▸ **WORK ORDER**
Reproduce all lines of the listing below in which the word "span" occurs.
*** SUPPLIED RECORDS Section Begins ***
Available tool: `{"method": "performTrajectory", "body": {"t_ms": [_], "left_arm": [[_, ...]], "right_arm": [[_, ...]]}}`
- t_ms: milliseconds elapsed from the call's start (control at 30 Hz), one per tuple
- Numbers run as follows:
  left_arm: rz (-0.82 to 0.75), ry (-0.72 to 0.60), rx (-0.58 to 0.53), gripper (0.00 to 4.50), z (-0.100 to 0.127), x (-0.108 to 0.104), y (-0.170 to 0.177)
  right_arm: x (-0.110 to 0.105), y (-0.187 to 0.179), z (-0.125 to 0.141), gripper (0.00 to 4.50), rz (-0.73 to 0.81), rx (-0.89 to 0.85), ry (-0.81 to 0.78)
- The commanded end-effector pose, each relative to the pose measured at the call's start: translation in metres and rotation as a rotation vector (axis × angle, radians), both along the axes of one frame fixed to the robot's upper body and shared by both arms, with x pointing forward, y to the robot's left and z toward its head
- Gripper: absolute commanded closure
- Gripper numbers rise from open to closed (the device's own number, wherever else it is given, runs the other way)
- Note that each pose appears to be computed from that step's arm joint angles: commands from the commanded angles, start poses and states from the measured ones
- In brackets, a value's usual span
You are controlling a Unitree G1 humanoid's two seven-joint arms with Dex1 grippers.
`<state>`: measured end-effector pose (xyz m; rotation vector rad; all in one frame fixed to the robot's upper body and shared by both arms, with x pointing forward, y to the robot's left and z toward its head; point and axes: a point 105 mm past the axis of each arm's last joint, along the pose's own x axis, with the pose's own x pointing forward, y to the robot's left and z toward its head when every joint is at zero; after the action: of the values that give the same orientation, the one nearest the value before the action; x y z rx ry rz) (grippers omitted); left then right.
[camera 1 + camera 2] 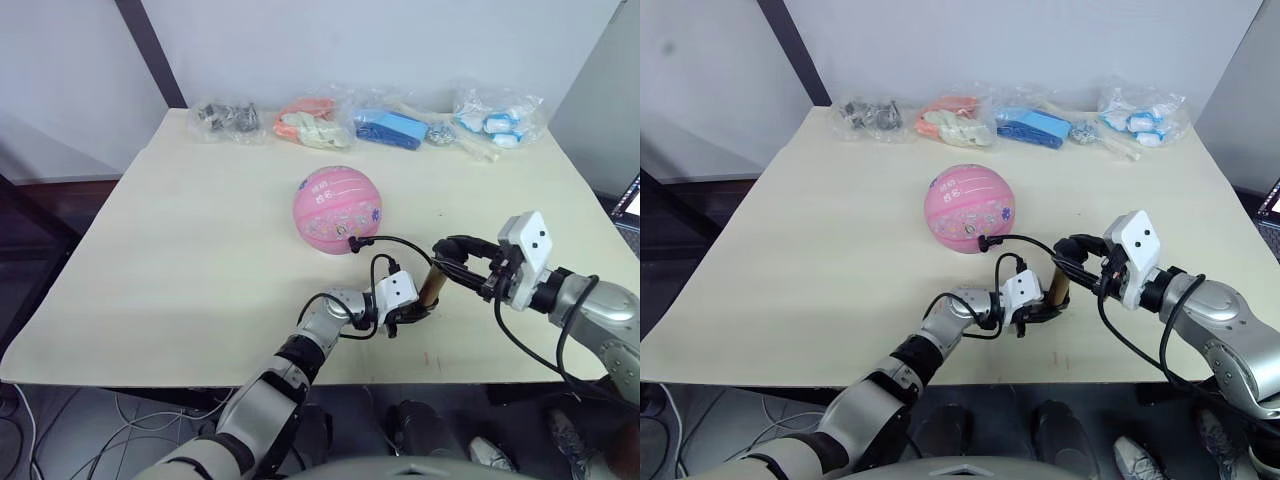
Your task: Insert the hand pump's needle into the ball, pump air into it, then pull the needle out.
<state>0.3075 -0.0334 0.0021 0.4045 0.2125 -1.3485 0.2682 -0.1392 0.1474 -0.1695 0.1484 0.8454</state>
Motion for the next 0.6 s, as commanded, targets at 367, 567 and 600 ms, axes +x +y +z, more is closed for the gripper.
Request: {"method": "performTrajectory", "body": {"t_ms": [367, 567, 600], "left_arm": [[-0.012, 0.040, 0.056, 3.42, -0.018, -0.009, 0.006], [-0.014, 0.041, 0.055, 3.42, -0.019, -0.010, 0.007], [-0.014, 0.042, 0.055, 3.42, -0.019, -0.010, 0.007]], "right_arm": [[-0.009, -0.021, 0.115, 2.59, 0.034, 0.008, -0.100], [-0.019, -0.021, 0.163, 2.59, 0.060, 0.013, -0.182], [-0.021, -0.021, 0.174, 2.59, 0.066, 0.022, -0.206]]}}
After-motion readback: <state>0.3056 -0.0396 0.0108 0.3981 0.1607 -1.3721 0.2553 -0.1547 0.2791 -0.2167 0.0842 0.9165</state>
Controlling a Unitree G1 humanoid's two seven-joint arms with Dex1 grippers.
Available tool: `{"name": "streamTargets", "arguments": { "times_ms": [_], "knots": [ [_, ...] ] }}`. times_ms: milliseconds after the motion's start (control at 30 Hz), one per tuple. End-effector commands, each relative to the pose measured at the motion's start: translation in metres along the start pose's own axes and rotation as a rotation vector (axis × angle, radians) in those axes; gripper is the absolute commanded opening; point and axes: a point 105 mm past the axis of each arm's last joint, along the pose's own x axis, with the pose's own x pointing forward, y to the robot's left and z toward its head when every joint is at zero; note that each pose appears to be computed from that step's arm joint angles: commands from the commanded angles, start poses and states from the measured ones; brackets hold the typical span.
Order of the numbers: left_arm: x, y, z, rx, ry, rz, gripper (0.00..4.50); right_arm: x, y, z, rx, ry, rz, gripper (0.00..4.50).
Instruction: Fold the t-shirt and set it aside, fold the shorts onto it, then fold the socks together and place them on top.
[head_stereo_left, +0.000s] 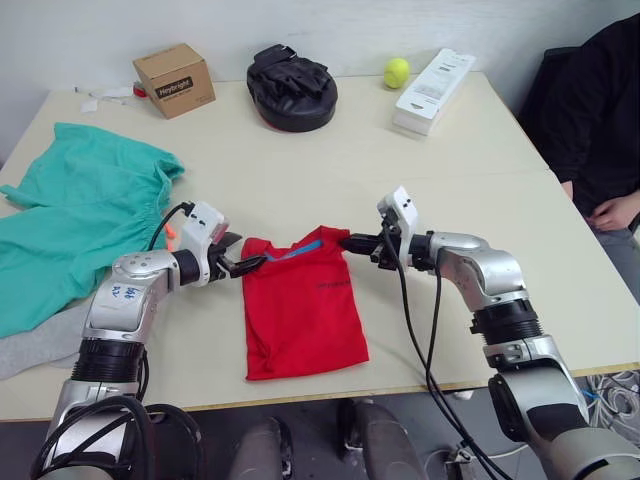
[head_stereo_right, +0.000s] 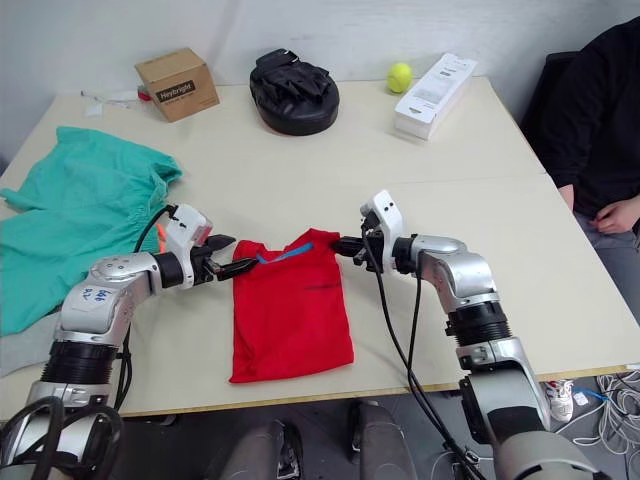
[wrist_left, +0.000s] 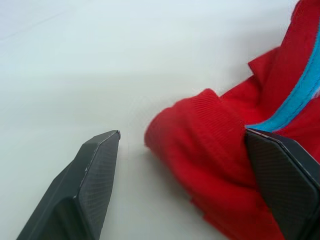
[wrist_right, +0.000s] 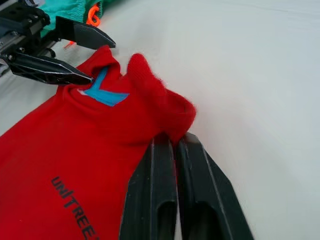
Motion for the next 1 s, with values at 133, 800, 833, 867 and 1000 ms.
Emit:
{"name": "streamTargets", "arguments": {
  "times_ms": [133,800,833,867,1000],
  "knots": [
    [-0.019,0.002,0.022,-0.027,-0.109,0.024,4.5,-0.02,0.001,0.028,-0.105,-0.101,-0.013,2.22],
    [-0.025,-0.095,-0.033,0.351,0.124,-0.352,2.61,0.004,0.079,-0.005,-0.547,-0.07,0.171,1.35],
    [-0.024,-0.095,-0.038,0.367,0.142,-0.356,2.27,0.01,0.081,-0.007,-0.548,-0.068,0.175,0.97],
    [-0.024,-0.094,-0.043,0.367,0.153,-0.356,1.94,0.018,0.083,-0.008,-0.517,-0.075,0.178,0.64],
    [-0.022,-0.088,-0.046,0.339,0.151,-0.319,0.59,0.04,0.082,-0.019,-0.51,-0.051,0.172,0.0]
  ]
}}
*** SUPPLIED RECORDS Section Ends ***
▸ **COMPLETED EXERCISE**
- In brackets, a value's usual span
Available tool: `{"name": "streamTargets", "arguments": { "times_ms": [_], "knots": [ [_, ...] ] }}`. times_ms: milliseconds after the motion's start (control at 30 Hz), one per tuple. End-effector commands, each relative to the pose measured at the motion's start: translation in metres along the start pose's own axes and rotation as a rotation vector (axis × angle, radians) in those axes; gripper is the absolute commanded opening; point and axes: a point 105 mm past the axis of each arm's last joint, along the pose's own x axis, with the pose's own x pointing forward, y to the robot's left and z toward its head when every joint is at zero; note that each pose appears to be computed from that step's arm joint angles: commands from the commanded angles, start poses and states from the measured ones; brackets hold the typical span.

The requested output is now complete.